Another trot that turned into a trek. I was called into the copse by a gorgeous gall or oak apple.

I peeled some bark of a dead bit of wood, to inspect under the microscope and two fast moving and many legged critters scuttled away to hide.
Just look at this, though, the richness of the colours. Such glory in decay.

Along the mammal tracks there are a variety of scrapes and holes. I think of badgers first off, but then again it could be anything. Squirrels burying acorns. And then I thought of what difference this makes to the ecosystem. It will make a difference. The soil disturbance.

Some of the scrapes are clearly deer feeding on whatever these plants are. Remember that I spotted signs before? Again, everywhere I went, evidence of munching at a very particular part of the plant. I think the plants are cuckoo pints. My dad tells me that wood anemone - a roe deer favourite - have bulbs too.

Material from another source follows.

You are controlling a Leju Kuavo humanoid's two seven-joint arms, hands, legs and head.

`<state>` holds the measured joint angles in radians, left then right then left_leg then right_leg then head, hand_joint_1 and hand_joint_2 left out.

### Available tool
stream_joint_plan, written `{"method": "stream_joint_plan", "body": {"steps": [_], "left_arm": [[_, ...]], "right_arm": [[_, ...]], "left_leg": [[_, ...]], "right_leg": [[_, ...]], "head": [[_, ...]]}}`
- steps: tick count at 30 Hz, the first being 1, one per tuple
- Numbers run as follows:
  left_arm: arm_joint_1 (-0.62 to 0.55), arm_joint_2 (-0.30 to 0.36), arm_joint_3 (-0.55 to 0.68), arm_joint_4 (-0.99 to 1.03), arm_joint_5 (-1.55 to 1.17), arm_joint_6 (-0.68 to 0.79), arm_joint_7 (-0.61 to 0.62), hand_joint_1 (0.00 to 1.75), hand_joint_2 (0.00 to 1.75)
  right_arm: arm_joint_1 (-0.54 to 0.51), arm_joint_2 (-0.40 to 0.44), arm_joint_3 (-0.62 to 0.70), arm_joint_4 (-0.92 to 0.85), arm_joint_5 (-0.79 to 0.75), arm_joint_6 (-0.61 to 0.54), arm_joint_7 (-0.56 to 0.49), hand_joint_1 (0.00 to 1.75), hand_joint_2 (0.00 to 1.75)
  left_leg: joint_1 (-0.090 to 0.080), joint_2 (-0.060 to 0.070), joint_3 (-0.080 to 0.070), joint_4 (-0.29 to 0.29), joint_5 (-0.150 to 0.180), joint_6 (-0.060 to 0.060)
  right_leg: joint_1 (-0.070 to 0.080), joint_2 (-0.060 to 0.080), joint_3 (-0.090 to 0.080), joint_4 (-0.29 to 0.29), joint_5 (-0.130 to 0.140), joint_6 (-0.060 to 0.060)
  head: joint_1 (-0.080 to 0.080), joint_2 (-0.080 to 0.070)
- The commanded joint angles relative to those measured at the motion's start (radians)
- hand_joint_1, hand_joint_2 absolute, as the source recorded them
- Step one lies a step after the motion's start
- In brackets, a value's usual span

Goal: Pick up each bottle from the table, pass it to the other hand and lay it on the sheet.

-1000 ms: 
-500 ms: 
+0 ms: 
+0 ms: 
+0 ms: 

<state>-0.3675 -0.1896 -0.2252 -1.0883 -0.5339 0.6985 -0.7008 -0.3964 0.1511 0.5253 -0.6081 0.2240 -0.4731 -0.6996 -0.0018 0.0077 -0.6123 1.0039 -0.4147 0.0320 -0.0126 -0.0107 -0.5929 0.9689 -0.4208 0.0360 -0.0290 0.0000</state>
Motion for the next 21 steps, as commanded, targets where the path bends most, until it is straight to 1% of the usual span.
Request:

But the leaves are wrong. Maybe the deer ate the wood anemone and left the cuckoo pint? Unlinkely.
Cuckoo pints are toxic due to oxalate crystals. Even so, parts were used medicinally and...
The root was used to make Portland sago which was used as a substitute for arrowroot, (a thickener), or made into saloop, a popular drink amongst the masses before the general introduction of tea and coffee. The root needs careful and thorough processing before it can be consumed.
Whatever is eating these plants seems though to select only the young leaves. And anyway, the deer man dude said that roe deer can eat plants that are toxic to other animals. I might try emailing him.
I revisited the fallen poplars that I found last March when the leaves were still budding even though the trees had crashed from air to earth. On the standing trunks, some shoots and a lot of fungus and mold.
And here, on one of the trunks lying on the wood's wet floor, a shoot. Life springs eternal.

And life comes in so many forms - and in even more forms if you allow wonder and imagination free rein. Gaze at the green and gold scales, the wide mouth and the forked tongue of this woodland dragon.